When set to 'auto', use 10-bit surfaces if gamma-correct blending is
enabled, and 8-bit surfaces otherwise.
Note that we may still fallback to 8-bit surfaces (without disabling
gamma-correct blending) if the compositor does not support 10-bit
surfaces.
Closes#2082
This implements gamma-correct blending, which mainly affects font
rendering.
The implementation requires compile-time availability of the new
color-management protocol (available in wayland-protocols >= 1.41),
and run-time support for the same in the compositor (specifically, the
EXT_LINEAR TF function and sRGB primaries).

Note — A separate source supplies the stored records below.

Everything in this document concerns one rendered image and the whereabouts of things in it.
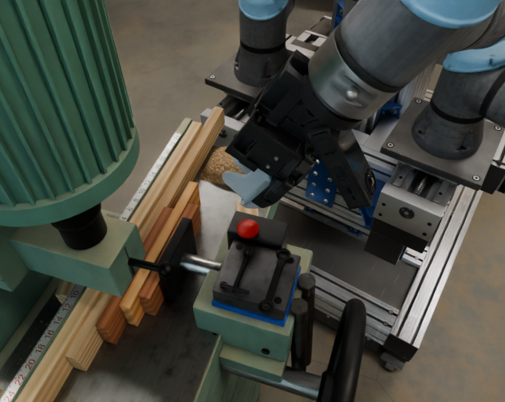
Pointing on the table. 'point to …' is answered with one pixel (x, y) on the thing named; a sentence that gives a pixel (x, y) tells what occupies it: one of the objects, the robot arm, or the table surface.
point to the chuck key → (240, 274)
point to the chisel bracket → (96, 268)
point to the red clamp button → (247, 228)
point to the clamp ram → (183, 259)
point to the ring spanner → (274, 281)
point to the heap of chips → (218, 166)
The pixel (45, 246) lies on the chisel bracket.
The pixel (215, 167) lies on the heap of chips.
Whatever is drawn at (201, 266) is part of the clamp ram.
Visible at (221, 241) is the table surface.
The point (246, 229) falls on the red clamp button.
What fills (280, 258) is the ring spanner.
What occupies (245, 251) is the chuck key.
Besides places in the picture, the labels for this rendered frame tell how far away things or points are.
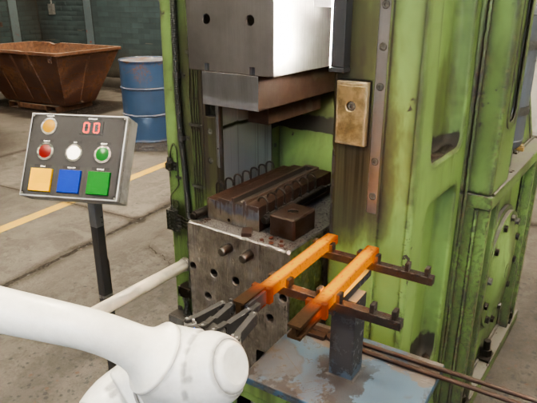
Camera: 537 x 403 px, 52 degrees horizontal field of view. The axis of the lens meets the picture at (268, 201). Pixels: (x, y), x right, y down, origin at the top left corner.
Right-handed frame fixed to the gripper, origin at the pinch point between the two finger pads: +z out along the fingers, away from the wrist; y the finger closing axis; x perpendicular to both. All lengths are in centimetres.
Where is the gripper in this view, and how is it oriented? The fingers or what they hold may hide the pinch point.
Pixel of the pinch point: (251, 302)
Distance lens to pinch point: 114.2
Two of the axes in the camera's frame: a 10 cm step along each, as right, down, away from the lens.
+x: 0.0, -9.3, -3.6
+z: 5.4, -3.0, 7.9
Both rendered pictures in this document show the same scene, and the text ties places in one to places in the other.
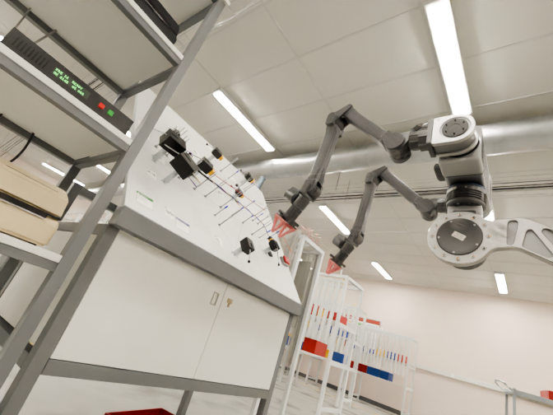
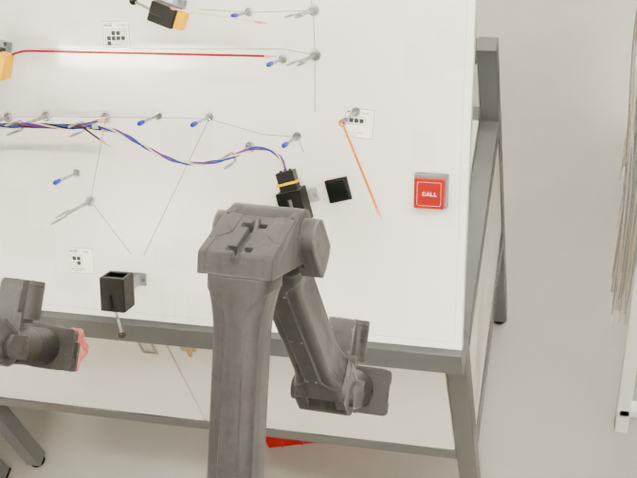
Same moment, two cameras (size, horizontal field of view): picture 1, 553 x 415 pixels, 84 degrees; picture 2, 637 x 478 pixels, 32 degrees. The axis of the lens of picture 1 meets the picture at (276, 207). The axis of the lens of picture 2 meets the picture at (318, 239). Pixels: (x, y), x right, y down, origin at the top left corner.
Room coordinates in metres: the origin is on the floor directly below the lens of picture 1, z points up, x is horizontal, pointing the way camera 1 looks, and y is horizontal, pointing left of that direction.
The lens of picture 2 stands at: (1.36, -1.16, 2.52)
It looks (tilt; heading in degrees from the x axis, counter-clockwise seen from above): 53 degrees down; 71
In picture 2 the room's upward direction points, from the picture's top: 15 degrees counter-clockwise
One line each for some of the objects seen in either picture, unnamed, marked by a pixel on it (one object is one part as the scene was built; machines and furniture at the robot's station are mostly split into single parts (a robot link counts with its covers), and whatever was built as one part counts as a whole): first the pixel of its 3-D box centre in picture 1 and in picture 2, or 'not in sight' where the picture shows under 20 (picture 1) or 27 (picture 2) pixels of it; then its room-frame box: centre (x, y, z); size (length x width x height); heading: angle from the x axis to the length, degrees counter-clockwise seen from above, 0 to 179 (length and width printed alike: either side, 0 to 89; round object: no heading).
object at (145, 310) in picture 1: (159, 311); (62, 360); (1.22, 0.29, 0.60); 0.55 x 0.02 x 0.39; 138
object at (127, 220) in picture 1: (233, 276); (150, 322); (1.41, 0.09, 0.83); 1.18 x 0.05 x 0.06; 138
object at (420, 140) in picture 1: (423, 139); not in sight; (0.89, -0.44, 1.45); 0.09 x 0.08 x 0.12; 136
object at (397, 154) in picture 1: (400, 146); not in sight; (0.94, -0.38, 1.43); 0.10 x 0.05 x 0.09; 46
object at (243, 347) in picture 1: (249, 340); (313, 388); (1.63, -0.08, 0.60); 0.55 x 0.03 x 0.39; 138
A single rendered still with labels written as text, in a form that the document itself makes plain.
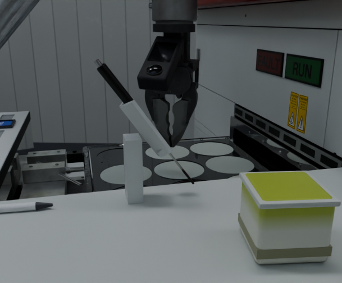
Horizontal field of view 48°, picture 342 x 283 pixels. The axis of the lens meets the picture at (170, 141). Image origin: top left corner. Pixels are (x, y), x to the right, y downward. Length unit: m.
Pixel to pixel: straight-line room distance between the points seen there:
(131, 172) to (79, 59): 2.96
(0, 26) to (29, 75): 2.49
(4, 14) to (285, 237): 0.89
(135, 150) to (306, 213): 0.21
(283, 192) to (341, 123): 0.31
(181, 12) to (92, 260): 0.40
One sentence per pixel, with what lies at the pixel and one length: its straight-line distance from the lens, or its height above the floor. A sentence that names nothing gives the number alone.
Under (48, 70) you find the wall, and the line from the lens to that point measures 3.50.
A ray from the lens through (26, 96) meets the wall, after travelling 3.61.
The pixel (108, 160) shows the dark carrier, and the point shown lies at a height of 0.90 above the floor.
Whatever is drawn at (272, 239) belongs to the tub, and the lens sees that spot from 0.37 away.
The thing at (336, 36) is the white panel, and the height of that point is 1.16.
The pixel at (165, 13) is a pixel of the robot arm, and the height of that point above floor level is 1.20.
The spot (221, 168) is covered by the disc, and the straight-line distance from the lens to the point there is 0.78.
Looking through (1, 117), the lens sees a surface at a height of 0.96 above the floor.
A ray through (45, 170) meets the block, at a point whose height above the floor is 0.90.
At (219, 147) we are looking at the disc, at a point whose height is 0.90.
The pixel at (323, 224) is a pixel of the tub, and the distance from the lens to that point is 0.38.
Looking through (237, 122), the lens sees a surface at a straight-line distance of 0.99.
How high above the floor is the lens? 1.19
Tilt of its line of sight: 18 degrees down
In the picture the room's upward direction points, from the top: straight up
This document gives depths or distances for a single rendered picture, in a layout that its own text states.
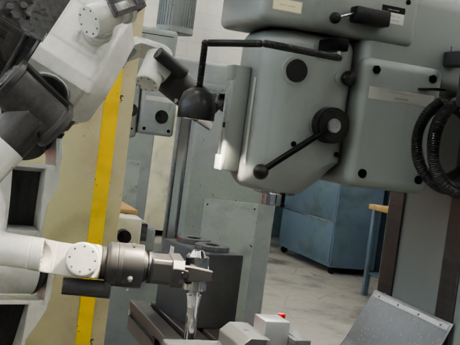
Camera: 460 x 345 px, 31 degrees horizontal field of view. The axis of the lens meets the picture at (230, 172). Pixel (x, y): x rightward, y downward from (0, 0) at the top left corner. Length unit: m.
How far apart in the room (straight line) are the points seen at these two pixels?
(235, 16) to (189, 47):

How it works: all colors are decoded from sRGB to linear (using a
lookup table, generated in the exact same way pixman generates it's
internal conversion tables) before being used by pixman. The resulting
image buffer is thus in decoded/linear format. We use the
color-management protocol to inform the compositor of this, by tagging
the wayland surfaces with the 'ext_linear' image attribute.
Sixes: all colors are sRGB internally, and decoded to linear before
being used in any sixels. Thus, the image buffers will contain linear
colors. This is important, since otherwise there would be a
decode/encode penalty every time a sixel is blended to the grid.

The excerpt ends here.